#### INPUT DATA

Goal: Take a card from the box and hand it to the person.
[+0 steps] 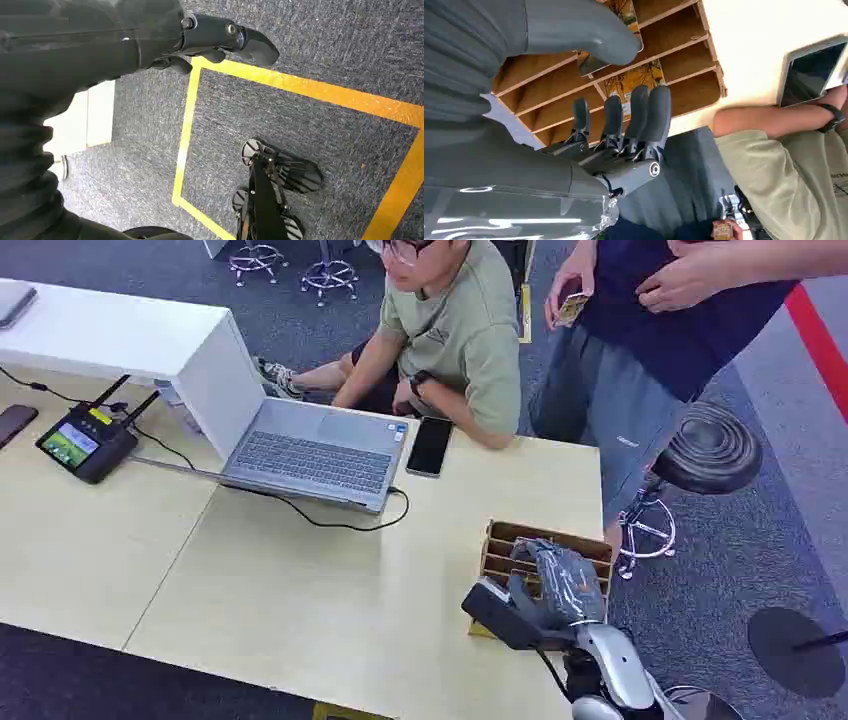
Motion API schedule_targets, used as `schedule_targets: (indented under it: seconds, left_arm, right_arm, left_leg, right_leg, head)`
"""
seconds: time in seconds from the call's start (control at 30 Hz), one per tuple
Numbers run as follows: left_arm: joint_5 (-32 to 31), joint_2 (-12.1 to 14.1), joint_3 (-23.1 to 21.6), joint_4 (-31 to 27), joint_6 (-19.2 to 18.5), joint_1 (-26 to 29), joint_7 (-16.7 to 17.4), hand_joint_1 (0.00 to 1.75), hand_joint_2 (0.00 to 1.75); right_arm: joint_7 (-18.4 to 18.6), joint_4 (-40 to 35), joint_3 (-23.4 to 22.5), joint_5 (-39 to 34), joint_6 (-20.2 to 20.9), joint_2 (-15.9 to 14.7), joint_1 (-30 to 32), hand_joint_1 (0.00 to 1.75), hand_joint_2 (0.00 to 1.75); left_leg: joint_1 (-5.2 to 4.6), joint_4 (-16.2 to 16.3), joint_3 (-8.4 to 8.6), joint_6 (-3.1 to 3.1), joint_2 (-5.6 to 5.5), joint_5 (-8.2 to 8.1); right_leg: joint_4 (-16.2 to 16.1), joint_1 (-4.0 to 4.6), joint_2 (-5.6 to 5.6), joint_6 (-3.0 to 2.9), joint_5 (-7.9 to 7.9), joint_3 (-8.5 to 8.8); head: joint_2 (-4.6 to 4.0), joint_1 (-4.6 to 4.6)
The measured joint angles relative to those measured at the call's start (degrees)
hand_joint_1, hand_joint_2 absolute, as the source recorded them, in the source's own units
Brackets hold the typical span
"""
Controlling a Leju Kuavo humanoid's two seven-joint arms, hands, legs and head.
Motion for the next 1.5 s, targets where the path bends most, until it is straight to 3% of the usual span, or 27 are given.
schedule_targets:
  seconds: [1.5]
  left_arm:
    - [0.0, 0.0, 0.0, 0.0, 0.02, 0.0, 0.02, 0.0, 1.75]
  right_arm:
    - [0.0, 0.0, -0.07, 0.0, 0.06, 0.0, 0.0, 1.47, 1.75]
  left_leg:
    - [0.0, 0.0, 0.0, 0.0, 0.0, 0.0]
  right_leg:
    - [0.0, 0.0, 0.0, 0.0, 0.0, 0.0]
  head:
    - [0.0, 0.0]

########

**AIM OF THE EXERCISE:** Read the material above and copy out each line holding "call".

**RESPONSE TO THIS EXERCISE:**
seconds: time in seconds from the call's start (control at 30 Hz), one per tuple
The measured joint angles relative to those measured at the call's start (degrees)

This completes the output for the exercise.